* Prompt *
Restate the data word for word. Leave the pictures out.

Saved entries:
□ □ □
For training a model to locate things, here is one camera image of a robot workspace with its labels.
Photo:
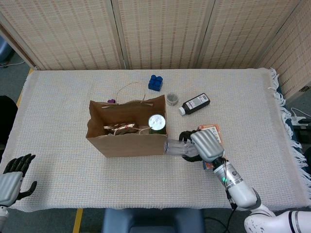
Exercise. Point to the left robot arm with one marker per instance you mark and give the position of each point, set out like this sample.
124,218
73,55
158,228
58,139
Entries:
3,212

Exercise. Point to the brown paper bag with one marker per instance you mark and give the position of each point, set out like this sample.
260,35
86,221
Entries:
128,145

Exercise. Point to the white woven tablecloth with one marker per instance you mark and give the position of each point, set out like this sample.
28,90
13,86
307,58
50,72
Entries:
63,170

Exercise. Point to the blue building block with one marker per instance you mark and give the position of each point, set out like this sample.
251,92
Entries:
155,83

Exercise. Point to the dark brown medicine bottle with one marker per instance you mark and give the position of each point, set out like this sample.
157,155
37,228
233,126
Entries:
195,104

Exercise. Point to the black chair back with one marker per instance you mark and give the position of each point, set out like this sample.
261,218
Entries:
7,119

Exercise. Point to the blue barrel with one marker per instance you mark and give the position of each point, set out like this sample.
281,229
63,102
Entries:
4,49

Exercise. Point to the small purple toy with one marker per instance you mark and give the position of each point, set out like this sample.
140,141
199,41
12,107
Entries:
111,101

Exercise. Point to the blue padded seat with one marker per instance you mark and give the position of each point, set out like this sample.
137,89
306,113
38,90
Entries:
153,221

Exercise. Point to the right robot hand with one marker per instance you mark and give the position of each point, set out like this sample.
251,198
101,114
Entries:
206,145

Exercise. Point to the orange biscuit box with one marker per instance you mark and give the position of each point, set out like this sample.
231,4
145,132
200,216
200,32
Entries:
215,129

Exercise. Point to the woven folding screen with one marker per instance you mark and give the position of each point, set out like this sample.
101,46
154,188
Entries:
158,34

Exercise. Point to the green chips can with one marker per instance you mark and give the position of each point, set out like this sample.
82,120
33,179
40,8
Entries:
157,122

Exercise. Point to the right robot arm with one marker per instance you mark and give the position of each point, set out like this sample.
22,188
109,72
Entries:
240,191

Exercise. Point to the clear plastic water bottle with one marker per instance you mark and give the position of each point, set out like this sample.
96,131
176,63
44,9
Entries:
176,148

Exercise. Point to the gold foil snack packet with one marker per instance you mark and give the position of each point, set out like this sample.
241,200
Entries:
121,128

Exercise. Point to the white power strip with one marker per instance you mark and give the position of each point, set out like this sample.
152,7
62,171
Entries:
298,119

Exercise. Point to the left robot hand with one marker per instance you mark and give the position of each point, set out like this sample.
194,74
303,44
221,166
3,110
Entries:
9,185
□ □ □
* Result below *
For training a model to locate things, here is one camera image of a robot workspace with its labels.
Photo:
Exercise. Point to the left robot arm with one marker per instance you mark and give the position of each point, set out like this sample.
124,218
73,55
158,228
58,139
Entries:
3,212

Exercise. Point to the brown paper bag with one marker per instance you mark and give the position of each point, set out like this sample.
260,35
86,221
Entries:
128,145

Exercise. Point to the white woven tablecloth with one marker per instance you mark and give the position of each point, set out like this sample.
28,90
13,86
307,58
50,72
Entries:
63,170

Exercise. Point to the blue building block with one marker per instance you mark and give the position of each point, set out like this sample.
251,92
Entries:
155,83

Exercise. Point to the dark brown medicine bottle with one marker per instance you mark and give the position of each point, set out like this sample.
157,155
37,228
233,126
Entries:
195,104

Exercise. Point to the black chair back with one marker per instance you mark and give the position of each point, set out like this sample.
261,218
Entries:
7,119

Exercise. Point to the blue barrel with one marker per instance you mark and give the position of each point, set out like this sample.
281,229
63,102
Entries:
4,49

Exercise. Point to the small purple toy with one marker per instance you mark and give the position of each point, set out like this sample.
140,141
199,41
12,107
Entries:
111,101

Exercise. Point to the blue padded seat with one marker per instance you mark and give the position of each point, set out like this sample.
137,89
306,113
38,90
Entries:
153,221

Exercise. Point to the right robot hand with one marker per instance you mark and give the position of each point, set out like this sample.
251,198
101,114
Entries:
206,145

Exercise. Point to the orange biscuit box with one marker per instance you mark and give the position of each point, set out like this sample.
231,4
145,132
200,216
200,32
Entries:
215,129

Exercise. Point to the woven folding screen with one marker per instance you mark and give the position of each point, set out like this sample.
101,46
154,188
Entries:
158,34

Exercise. Point to the green chips can with one marker per instance you mark and give the position of each point, set out like this sample.
82,120
33,179
40,8
Entries:
157,122

Exercise. Point to the right robot arm with one marker per instance you mark and give the position of each point, set out like this sample.
22,188
109,72
Entries:
240,191

Exercise. Point to the clear plastic water bottle with one marker per instance you mark and give the position of each point, set out like this sample.
96,131
176,63
44,9
Entries:
176,148

Exercise. Point to the gold foil snack packet with one marker per instance you mark and give the position of each point, set out like this sample.
241,200
Entries:
121,128

Exercise. Point to the white power strip with one marker per instance you mark and give the position of each point, set out like this sample.
152,7
62,171
Entries:
298,119

Exercise. Point to the left robot hand with one marker per instance you mark and give the position of each point, set out like this sample.
194,74
303,44
221,166
3,110
Entries:
9,185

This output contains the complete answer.